I started checking everything I could think of:

  • Supply voltages - nominal
  • Crystal signal and frequency - nominal
  • Solder joints - good
  • gcc build flags - all good for Cortex-M7
  • Part number on the package vs. the one in START - exact match
  • Ozone MCU selection - exact match
  • Oscillator config in START - matched the PCB
  • Reset handler code - seemed to make sense
  • Vector table contents - good (initial stack pointer at top of RAM and good reset handler address)
  • Binary inspection in hex editor - nominal

After exhausting all options I added code that changes state of GPIOs at various stages to "debug with a scope" or "debug with an LED" in order to find the last working step. To my surprise the code worked after flashing and a power cycle. The code must have been correct all the time. It must be the debugger that does something wrong.

To confirm it I loaded a raw binary file into Ozone. It does not have any metadata so I had to input the load address manually. I also manually typed the initial stack pointer and program counter into the registers using the debugger. Then, I let the CPU run. And it worked!

This discovery made me certain that is must be either something with Ozone or with the elf file. On one hand the elf was perfectly loaded into flash so the linker script could not be that broken (it was provided by Atmel START anyway). On the other hand Ozone could not reach main(). The linker script looked sane at first glance. It took me quite a while to spot the problem. A missing ENTRY(Reset_Handler). It seems that Atmel START must have been using a wrong linker file template.

After adding the missing entry point to the linker script Ozone was able to start the CPU properly and reach main. Yay! 🙂

Why did the broken elf (partially) worked?

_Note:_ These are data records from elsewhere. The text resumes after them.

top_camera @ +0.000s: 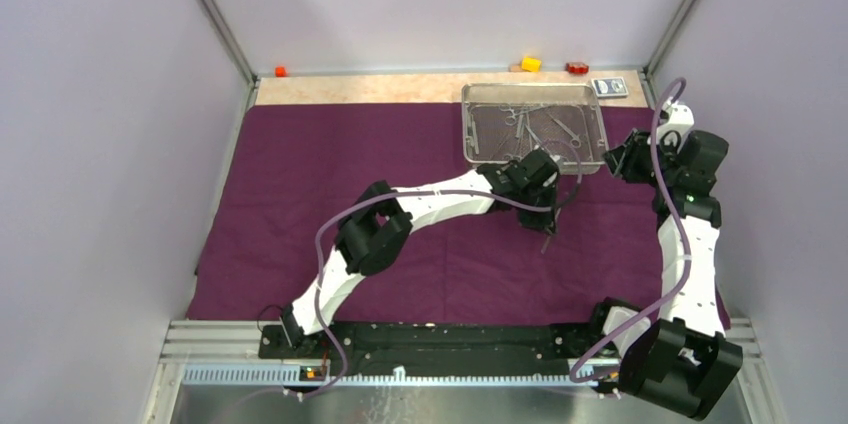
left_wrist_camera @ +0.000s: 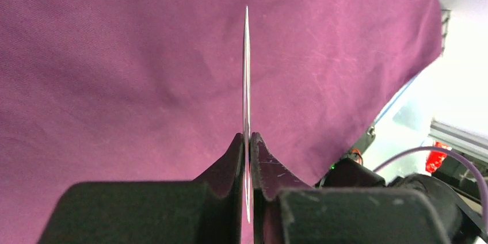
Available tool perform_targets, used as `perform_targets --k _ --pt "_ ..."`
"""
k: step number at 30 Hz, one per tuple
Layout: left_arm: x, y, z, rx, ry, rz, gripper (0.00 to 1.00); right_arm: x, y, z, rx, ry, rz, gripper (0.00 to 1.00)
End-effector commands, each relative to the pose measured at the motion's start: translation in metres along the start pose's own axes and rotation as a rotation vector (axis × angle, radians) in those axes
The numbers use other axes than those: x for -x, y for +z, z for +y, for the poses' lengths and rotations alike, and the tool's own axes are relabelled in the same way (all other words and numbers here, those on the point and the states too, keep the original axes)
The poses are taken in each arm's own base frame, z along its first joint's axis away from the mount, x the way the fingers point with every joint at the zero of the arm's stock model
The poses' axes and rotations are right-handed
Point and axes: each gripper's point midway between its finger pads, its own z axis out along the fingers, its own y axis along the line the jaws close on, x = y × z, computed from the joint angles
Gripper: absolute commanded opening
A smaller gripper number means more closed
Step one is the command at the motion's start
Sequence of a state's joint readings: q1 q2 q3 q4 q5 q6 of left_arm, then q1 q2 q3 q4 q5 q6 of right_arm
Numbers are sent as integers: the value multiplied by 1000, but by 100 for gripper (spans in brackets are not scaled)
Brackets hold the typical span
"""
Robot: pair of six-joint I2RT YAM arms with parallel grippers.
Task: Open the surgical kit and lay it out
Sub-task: Place the medical item in the surgical kit.
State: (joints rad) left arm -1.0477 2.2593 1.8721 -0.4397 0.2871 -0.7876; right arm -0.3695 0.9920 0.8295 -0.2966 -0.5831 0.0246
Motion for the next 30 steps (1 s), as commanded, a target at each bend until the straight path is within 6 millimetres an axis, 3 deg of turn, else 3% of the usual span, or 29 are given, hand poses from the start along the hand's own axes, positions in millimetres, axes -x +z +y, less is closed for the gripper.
perform_targets --k 1,5,10,20,30 --pt "-11 20 22 114 -23 -2 1 7 1 3 24 -35 -24 37" --pt "-9 24 38 183 -32 -25 1 6 1 5 32 -38 -27 37" --pt "-5 21 42 229 -34 -61 3 2 4 4 43 -25 -9 37" --pt "-20 30 45 241 -55 -34 21 -2 6 4 51 -18 2 38" --pt "-18 25 42 236 -12 -52 41 -5 9 3 62 -36 16 38"
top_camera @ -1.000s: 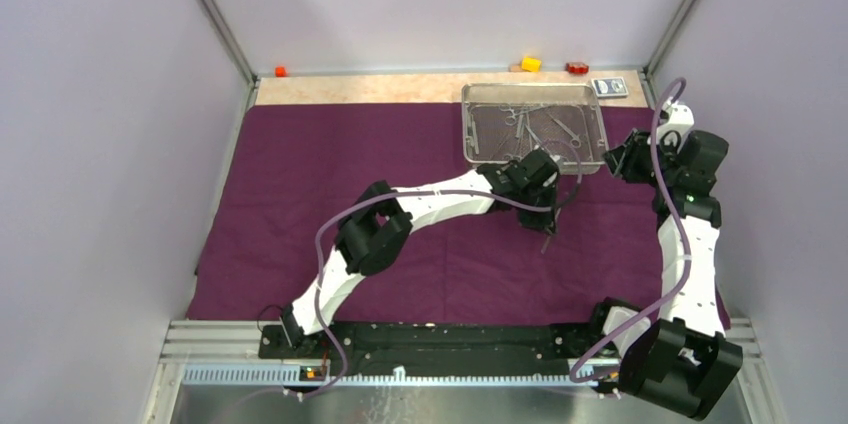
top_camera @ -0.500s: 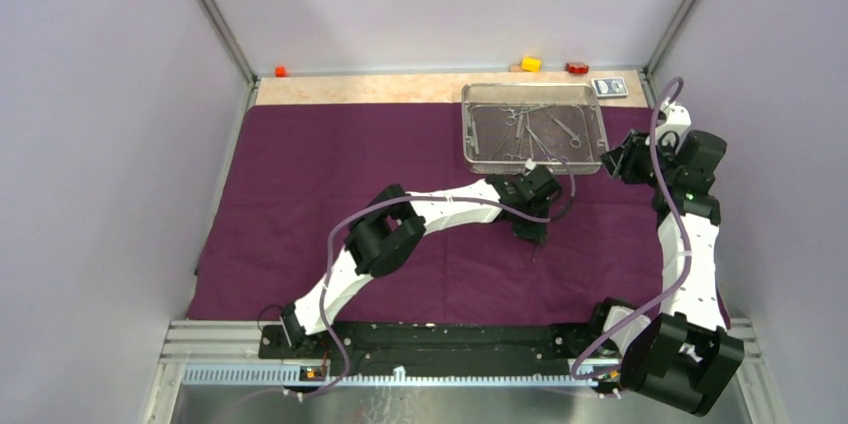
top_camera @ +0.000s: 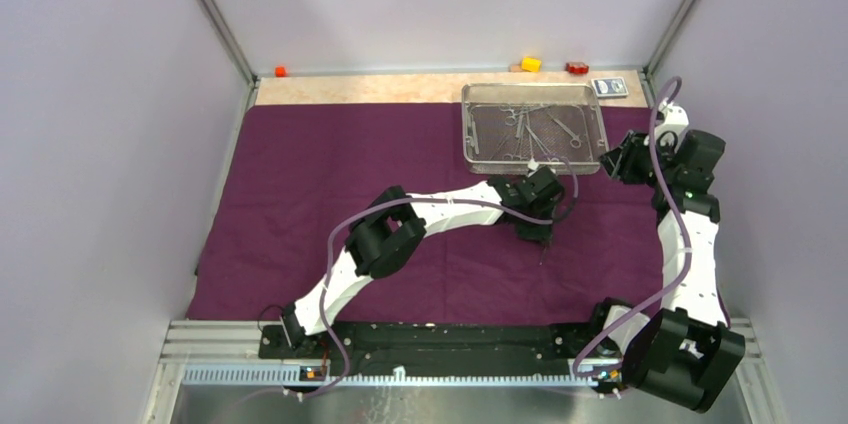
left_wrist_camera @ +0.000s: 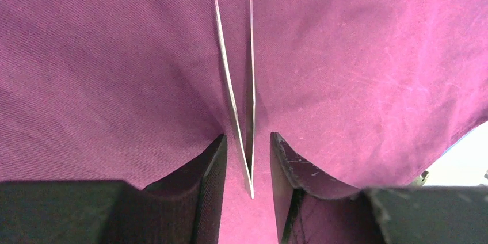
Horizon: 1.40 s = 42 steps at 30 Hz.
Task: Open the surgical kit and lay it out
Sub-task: Place the medical item in the surgical kit.
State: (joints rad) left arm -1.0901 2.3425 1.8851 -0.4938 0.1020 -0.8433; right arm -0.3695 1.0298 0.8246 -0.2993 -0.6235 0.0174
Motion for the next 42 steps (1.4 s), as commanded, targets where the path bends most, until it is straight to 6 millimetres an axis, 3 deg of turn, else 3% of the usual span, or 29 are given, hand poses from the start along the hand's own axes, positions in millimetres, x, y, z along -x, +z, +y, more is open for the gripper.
perform_targets --k 1,8,18,21,28,36,38,42 --pt "2 -11 0 26 41 -32 41 6 2 0 21 -56 -20 38" --pt "8 -29 -9 19 100 -87 44 6 2 1 23 -56 -19 38" --pt "37 -84 -13 61 279 -299 59 16 -6 8 27 -50 -30 38" --pt "49 -101 -6 93 351 -376 66 8 -8 11 49 -65 19 49" --pt "95 -153 32 248 574 -597 76 -36 -11 21 190 -198 185 50" --pt "151 -212 110 365 662 -720 87 -124 6 56 351 -461 447 48" --pt "164 -230 120 396 678 -781 90 -135 10 60 359 -512 469 49" --pt "170 -256 127 435 730 -855 92 -152 18 66 403 -543 512 49"
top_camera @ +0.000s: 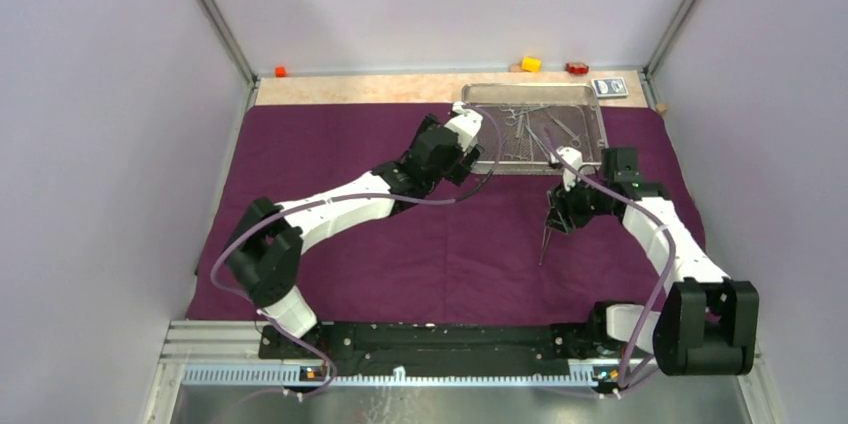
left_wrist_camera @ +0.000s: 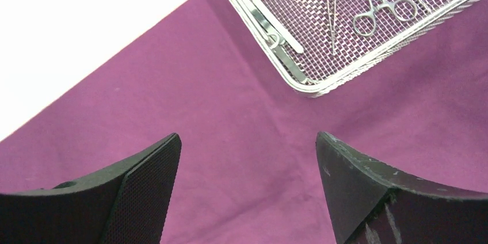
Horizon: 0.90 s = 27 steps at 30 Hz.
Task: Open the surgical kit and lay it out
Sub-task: Place the medical item in the surgical kit.
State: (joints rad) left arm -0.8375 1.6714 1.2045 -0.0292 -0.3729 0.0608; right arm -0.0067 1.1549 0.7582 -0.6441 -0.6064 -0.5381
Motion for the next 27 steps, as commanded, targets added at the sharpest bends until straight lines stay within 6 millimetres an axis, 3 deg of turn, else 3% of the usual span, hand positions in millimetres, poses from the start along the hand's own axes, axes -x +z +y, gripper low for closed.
perform_targets --k 1,10,27 --pt "57 -28 19 37 76 -219 93 -5 16 -6 0 -95 41 49" --pt "70 -37 37 75 89 -256 97 -19 43 -6 43 -71 133 49" --pt "74 -49 58 106 59 -289 99 -32 58 -11 59 -46 203 46"
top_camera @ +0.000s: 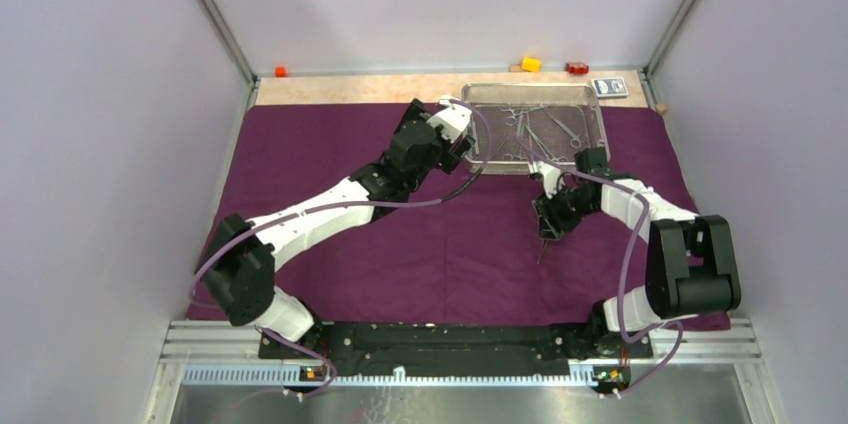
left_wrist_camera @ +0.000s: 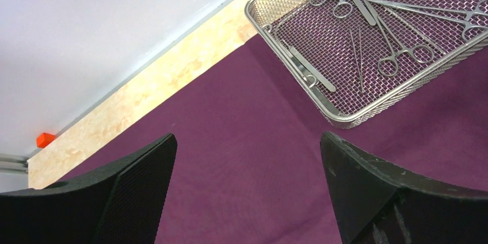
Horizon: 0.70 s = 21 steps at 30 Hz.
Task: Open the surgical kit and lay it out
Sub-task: Place the medical item in the surgical kit.
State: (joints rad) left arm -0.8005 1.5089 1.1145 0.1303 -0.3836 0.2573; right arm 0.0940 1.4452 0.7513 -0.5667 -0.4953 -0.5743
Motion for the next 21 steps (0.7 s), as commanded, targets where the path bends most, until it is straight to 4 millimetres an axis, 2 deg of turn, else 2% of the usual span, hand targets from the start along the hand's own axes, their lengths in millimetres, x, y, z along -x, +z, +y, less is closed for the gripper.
perform_targets --k 1,11,21 --pt "25 -9 17 38 -39 -87 99 17 1 -5 -10 -47 -29 46" --pt "25 -9 23 47 -44 -91 99 15 6 -1 9 -56 -10 41" --pt "24 -8 26 51 -43 -90 99 23 7 2 8 -79 -17 34"
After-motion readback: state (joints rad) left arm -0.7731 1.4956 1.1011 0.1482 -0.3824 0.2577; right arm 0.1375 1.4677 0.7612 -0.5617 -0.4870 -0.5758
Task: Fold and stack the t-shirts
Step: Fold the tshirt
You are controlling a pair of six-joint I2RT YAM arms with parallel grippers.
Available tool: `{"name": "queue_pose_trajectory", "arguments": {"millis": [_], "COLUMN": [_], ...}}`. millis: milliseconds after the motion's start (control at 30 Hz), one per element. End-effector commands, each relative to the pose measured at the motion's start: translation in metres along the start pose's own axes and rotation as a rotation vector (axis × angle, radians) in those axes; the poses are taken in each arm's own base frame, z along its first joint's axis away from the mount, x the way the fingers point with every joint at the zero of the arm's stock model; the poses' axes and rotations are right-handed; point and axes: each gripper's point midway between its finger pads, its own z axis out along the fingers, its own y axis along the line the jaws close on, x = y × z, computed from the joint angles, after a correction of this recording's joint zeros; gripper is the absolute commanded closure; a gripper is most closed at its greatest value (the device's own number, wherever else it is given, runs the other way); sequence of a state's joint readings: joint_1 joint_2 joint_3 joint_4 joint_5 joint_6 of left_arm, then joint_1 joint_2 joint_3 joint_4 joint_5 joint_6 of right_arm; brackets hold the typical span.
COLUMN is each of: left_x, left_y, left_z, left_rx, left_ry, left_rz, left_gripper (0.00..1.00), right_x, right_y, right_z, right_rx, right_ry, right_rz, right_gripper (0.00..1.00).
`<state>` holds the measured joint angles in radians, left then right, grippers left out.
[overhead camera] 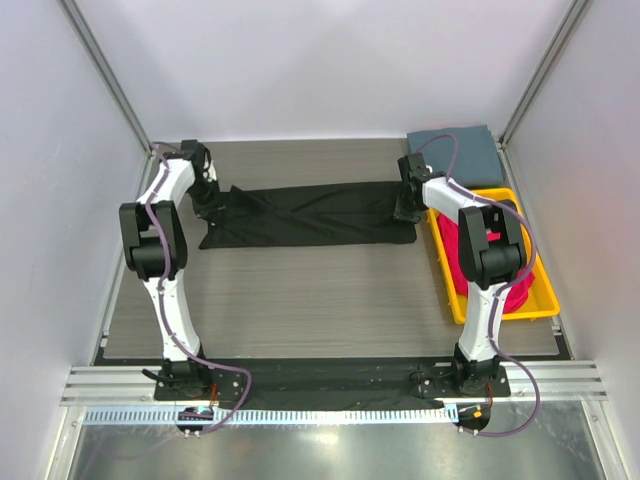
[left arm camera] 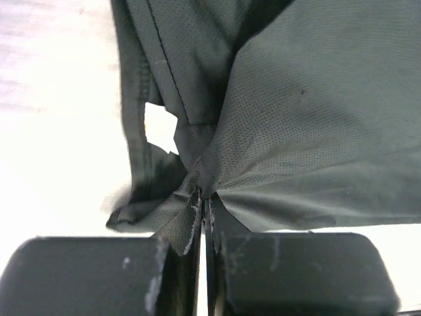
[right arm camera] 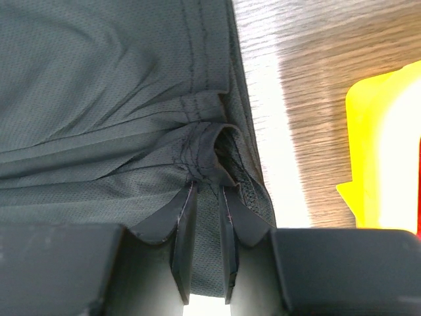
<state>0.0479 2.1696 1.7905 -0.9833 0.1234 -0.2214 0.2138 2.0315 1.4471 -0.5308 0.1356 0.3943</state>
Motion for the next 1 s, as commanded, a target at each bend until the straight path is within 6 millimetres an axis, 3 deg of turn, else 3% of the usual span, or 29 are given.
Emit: {"name": "queue_pose_trajectory", "arguments": {"millis": [0,233,467,733,967], "left_x": [0.009,0.031,0.055,0.063,0.076], "left_y": [0.005,-0.002,0.005,0.005,0.009], "left_z": [-0.035,-0.042,-0.039,-0.038,-0.026], "left_rx": [-0.045,-0.003,-0.02,-0.026,-0.03], "left_ry": [-0.028,-0.038,0.002,0.014,0.057], "left_rz": [-0.022,-0.068,-0.073,-0.103,-0.114], "left_gripper": [1.0,0.99,0.84,0.81,0.83], "right_x": [-0.003,-0.003,-0.005,-0.009,-0.007], "right_y": [-0.009,-0.008,-0.005,-0.005,-0.005], "right_z": [0.008,0.011,0.005,-0.003,-0.004], "right_rx": [0.047,0.045,0.028,0.019,0.018], "right_ry": [-0.015,-0.009,-0.017,-0.033,-0.029], "right_rz": [-0.002,0.005,0.011,0.011,0.006], "right_gripper": [0.75,0.75,0.76,0.76,0.76]}}
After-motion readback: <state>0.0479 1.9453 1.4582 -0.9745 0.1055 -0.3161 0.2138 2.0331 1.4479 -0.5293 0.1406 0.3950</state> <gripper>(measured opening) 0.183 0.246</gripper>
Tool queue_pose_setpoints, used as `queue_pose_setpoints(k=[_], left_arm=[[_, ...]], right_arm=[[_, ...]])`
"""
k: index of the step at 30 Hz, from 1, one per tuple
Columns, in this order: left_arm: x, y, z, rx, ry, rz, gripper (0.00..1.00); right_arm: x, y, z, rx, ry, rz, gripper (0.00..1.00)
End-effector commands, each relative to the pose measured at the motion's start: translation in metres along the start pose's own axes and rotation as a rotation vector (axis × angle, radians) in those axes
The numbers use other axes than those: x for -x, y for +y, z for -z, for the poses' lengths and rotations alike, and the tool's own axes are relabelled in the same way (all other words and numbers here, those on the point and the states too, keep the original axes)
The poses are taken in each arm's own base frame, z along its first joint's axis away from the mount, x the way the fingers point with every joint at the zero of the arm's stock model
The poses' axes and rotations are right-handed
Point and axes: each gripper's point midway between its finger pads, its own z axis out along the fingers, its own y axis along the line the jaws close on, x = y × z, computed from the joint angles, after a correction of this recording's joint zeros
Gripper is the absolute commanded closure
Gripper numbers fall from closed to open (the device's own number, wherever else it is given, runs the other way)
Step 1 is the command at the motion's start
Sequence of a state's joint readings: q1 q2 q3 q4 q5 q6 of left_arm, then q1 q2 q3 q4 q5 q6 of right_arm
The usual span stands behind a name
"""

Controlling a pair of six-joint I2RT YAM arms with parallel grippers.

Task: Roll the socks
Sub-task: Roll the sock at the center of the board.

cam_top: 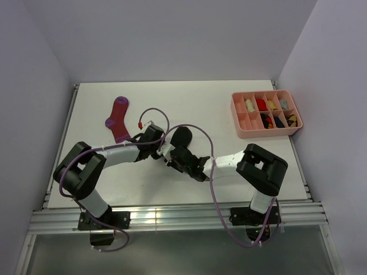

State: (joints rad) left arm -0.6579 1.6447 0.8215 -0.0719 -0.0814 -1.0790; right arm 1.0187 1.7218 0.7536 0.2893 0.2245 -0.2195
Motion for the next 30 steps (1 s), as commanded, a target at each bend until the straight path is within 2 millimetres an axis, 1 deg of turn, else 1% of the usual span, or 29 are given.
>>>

An elf does not need an entry point to start with. An example can be a shared library (though they have standardized "constructors" which are a kind of entry points for the loader and operating system).

The layout of the sections was specified correctly in the linker script so all the code ended up in flash at the correct address. The code used RAM at the correct address. The vector table had references to Reset_Handler so it was not optimized out during linking. Basically the .hex or .bin file was fully usable when it ended up in the flash of the MCU.

That day I learned that the only problem was Ozone not being able to recognize where the firmware should start from.